The speed at which technical skills depreciate is reshaping how Lavoie thinks about degree programs. He estimates that a skill learned today has roughly eighteen months of relevance, down from ten years earlier in his career. That compression means universities may need to reskill students while they are still enrolled.

  • Perishable skills: “If we do a bachelor’s degree in artificial intelligence, is that degree relevant upon graduation with the speed that AI is moving? We’ve probably given you an amazing foundation, but your learning is just beginning at that point,” Lavoie says. He describes the challenge as innovating at the speed of relevancy while that speed accelerates. “At minimum, we need to be at pace with the speed of relevance. Ideally, we want to be a step ahead of it.”

  • Credentials that stack: The university is building microcredentials, certificates, and stackable credentials that employers can use to upskill teams without a full degree commitment. “We want to be an extension of corporations’ training departments.

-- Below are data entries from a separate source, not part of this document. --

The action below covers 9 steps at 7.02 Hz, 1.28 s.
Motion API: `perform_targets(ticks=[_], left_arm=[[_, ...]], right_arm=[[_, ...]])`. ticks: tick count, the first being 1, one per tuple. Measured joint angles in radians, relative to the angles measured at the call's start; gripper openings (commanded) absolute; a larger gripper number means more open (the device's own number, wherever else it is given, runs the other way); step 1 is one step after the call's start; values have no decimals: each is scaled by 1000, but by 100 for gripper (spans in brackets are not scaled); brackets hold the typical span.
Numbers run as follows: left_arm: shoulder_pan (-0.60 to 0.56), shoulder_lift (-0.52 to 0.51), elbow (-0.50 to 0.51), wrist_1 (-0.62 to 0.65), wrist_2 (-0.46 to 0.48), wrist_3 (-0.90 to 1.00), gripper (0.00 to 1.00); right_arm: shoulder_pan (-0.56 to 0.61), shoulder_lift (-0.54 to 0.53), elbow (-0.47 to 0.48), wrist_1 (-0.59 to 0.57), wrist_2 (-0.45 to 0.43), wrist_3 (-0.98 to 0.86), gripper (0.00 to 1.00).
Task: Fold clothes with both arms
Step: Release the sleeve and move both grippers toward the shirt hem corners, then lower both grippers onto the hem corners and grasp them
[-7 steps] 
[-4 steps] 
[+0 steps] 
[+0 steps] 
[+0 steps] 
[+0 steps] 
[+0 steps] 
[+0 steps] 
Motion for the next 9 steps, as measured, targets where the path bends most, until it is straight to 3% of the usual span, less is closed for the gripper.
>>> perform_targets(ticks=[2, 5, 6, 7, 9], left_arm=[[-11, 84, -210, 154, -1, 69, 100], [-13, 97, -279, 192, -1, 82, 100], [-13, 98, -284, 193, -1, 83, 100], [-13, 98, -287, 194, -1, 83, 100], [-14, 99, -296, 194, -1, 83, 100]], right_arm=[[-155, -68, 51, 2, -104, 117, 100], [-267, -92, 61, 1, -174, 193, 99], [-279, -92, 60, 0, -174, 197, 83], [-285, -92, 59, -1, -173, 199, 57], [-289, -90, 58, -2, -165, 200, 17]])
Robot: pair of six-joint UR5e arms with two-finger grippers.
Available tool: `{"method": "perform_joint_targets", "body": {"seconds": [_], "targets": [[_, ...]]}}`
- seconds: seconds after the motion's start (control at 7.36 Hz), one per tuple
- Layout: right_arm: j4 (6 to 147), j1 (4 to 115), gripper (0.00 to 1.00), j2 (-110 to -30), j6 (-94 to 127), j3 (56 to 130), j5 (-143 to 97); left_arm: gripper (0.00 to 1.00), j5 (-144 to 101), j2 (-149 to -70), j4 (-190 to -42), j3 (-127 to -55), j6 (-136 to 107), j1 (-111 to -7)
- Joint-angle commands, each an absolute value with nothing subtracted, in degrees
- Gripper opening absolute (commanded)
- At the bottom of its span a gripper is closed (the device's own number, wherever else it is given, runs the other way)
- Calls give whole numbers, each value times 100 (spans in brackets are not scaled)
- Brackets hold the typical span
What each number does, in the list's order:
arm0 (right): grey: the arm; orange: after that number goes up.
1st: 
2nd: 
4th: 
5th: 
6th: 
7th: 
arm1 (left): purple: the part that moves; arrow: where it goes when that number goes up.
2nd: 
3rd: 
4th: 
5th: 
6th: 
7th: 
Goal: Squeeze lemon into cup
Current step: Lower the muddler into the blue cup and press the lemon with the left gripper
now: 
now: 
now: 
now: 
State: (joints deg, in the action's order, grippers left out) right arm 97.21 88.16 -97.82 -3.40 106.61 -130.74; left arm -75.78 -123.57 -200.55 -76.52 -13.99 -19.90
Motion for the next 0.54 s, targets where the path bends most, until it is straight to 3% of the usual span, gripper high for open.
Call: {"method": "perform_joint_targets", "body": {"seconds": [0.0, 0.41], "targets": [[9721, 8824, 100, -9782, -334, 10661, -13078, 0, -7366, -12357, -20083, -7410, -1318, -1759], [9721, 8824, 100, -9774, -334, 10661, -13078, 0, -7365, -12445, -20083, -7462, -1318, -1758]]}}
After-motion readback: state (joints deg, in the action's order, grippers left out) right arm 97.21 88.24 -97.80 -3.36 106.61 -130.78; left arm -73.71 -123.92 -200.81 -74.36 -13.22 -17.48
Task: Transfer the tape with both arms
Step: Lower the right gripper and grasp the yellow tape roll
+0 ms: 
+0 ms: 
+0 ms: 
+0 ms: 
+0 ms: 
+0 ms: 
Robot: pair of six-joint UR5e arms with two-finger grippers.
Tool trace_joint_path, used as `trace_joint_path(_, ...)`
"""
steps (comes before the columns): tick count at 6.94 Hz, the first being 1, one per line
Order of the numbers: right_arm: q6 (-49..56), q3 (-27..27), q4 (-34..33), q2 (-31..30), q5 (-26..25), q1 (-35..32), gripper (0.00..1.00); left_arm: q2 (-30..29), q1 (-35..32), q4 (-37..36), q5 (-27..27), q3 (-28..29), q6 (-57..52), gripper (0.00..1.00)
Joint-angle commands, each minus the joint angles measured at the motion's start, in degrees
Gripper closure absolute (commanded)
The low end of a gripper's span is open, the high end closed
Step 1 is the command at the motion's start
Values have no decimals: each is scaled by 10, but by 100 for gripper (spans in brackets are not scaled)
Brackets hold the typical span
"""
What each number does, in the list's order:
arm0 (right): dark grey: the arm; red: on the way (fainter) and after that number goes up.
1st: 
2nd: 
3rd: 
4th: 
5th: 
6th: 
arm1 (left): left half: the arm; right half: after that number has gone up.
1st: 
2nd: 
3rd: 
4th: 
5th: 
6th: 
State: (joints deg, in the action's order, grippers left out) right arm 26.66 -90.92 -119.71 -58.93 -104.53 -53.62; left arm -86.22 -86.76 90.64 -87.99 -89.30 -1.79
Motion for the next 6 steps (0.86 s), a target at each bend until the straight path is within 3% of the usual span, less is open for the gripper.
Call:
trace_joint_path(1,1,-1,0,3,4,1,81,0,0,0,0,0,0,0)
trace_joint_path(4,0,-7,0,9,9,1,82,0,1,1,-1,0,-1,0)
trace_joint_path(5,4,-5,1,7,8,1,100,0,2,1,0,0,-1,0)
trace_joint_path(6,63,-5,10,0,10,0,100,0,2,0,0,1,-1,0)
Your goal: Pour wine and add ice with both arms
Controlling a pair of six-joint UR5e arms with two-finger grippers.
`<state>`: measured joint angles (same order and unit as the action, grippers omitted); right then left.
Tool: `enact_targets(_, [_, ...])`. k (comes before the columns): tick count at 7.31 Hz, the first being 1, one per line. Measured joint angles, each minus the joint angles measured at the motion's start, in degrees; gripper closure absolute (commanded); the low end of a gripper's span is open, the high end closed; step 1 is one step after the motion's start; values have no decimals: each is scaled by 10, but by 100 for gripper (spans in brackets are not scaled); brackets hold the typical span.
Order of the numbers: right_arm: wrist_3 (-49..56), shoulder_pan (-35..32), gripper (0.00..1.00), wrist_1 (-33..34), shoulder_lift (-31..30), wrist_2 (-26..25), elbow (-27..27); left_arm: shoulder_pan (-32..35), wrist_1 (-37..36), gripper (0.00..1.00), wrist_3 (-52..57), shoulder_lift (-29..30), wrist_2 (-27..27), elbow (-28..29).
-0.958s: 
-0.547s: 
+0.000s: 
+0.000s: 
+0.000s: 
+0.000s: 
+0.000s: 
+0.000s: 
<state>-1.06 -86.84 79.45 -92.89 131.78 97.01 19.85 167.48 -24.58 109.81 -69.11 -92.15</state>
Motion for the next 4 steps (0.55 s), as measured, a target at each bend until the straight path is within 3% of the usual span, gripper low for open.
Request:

A small company might send one person for a cybersecurity credential. A larger one might send twenty and want us to come to them. We’re happy to do either,” Lavoie says.

Internally, the university is applying the same logic to its own operations. Lavoie is leading an AI literacy initiative that starts with the president’s cabinet going through Microsoft’s AI certification program before extending to deans, faculty, and department heads. The approach mirrors what enterprise leaders are finding: governance and adoption start at the top.

In parallel, the university has launched a campus-wide software inventory to catalog every application, its functionality, cost, and contract terms, with Lavoie expecting to find 50% savings. The logic is straightforward: a university that asks industry to adopt AI needs to demonstrate that it can build and deploy those tools itself. As organizations rewire around AI, the institutions training the next generation of workers face the same transformation pressure.

“You can’t have AI literacy throughout the university if leadership isn’t AI literate first,” Lavoie says. “Right now, it’s all over the board. We have high adopters and we have people who have no idea what Copilot is. We have to level-set the entire university before we can move forward.”